→ WORK INSTRUCTIONS
Find the lines in the records that carry the word "things". Copy each one.

==== DATA FOR ANALYSIS

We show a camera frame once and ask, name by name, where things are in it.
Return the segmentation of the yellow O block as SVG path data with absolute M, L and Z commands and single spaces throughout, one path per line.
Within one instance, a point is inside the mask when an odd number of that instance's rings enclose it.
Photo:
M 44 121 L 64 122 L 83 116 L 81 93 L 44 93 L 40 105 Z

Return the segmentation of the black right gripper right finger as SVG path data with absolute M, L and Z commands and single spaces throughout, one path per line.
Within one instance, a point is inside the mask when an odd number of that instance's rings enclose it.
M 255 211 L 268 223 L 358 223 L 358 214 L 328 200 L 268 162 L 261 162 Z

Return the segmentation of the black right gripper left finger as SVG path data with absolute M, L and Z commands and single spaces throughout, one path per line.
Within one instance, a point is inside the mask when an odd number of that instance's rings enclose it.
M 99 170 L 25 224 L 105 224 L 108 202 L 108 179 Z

========
==== DATA FOR ANALYSIS

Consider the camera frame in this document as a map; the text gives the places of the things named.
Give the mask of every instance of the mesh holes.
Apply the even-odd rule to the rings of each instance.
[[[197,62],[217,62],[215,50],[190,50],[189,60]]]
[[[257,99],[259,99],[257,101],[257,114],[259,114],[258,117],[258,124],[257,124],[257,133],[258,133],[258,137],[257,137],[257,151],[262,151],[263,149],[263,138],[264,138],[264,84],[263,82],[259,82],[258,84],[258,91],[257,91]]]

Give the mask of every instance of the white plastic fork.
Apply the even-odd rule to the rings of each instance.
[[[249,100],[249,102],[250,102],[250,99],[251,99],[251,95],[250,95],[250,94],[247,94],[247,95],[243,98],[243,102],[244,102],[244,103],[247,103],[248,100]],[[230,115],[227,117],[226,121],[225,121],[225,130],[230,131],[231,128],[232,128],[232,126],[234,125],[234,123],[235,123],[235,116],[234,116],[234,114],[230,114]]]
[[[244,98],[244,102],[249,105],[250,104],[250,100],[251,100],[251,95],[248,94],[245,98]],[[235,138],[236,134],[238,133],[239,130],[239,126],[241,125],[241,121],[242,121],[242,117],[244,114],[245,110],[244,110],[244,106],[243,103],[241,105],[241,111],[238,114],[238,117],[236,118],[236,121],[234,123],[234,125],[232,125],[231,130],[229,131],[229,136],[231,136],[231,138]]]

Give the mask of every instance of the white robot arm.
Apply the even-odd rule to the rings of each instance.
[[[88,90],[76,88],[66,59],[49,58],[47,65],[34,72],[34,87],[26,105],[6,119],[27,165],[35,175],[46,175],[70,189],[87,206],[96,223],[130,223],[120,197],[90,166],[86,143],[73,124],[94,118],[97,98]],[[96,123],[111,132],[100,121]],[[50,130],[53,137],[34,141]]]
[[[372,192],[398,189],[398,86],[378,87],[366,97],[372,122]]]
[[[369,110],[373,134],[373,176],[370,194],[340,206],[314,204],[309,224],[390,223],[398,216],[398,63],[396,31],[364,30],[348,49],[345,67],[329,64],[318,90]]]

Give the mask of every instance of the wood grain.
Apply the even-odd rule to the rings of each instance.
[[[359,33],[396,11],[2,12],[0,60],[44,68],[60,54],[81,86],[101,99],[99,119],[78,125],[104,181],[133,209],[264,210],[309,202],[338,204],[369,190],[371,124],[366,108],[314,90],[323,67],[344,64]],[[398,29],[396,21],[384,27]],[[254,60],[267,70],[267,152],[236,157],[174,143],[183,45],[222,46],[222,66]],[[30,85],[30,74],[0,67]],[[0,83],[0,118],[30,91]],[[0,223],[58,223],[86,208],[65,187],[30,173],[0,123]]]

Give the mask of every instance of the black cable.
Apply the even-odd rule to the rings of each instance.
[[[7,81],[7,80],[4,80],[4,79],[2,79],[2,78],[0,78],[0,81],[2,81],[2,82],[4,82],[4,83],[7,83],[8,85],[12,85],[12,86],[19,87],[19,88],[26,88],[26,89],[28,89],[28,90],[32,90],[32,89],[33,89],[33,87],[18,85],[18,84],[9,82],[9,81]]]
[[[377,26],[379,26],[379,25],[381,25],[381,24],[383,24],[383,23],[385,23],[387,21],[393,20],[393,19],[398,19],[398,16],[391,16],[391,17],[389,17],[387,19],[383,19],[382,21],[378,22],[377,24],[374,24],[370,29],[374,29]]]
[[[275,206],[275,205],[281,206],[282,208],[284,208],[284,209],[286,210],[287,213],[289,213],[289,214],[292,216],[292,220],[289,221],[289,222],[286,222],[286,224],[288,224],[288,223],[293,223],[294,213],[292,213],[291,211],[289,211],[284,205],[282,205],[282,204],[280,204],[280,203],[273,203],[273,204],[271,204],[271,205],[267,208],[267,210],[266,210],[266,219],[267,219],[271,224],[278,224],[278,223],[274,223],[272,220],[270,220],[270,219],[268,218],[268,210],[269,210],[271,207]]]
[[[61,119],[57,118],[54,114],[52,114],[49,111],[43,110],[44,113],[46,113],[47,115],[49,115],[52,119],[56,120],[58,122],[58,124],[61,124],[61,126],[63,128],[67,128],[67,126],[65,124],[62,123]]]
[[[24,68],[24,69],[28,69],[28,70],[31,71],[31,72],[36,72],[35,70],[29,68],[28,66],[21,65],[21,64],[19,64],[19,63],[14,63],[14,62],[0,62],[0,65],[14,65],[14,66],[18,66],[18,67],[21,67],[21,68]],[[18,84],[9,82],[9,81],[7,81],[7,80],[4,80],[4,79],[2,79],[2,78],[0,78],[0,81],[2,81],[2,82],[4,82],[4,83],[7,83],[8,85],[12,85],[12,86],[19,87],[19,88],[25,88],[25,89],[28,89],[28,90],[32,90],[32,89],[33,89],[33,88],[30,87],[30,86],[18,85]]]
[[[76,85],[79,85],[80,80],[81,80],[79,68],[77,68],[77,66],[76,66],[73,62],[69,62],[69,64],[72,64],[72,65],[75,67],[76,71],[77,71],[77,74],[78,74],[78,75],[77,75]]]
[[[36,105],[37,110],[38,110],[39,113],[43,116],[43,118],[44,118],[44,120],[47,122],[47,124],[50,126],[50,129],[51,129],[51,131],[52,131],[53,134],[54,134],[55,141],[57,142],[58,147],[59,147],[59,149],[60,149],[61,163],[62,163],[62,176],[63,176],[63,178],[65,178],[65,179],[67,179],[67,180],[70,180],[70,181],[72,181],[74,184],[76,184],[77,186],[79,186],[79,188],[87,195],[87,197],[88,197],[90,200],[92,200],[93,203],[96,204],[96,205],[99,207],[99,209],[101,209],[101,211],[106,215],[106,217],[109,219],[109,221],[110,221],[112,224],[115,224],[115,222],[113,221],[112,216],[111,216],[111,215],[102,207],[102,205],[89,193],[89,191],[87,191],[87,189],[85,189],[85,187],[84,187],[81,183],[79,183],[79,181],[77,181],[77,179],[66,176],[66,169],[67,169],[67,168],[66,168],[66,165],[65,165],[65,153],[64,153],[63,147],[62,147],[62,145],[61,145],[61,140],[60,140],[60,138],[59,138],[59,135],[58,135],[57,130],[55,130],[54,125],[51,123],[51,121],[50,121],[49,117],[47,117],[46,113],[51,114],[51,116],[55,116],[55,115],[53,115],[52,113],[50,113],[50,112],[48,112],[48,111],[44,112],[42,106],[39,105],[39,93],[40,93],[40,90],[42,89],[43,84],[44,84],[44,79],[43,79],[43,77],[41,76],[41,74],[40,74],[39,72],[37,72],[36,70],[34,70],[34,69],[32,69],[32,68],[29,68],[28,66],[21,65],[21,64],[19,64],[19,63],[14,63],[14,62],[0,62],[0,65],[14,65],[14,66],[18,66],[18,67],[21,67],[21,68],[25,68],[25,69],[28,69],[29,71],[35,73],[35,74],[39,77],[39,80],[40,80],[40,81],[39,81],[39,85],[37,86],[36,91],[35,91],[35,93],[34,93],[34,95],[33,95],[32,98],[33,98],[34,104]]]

========

→ EXERCISE RESULT
We show a camera frame once and ask, name by name, where things are in it.
Consider the camera frame in this document as a map; the text gives the places of the things named.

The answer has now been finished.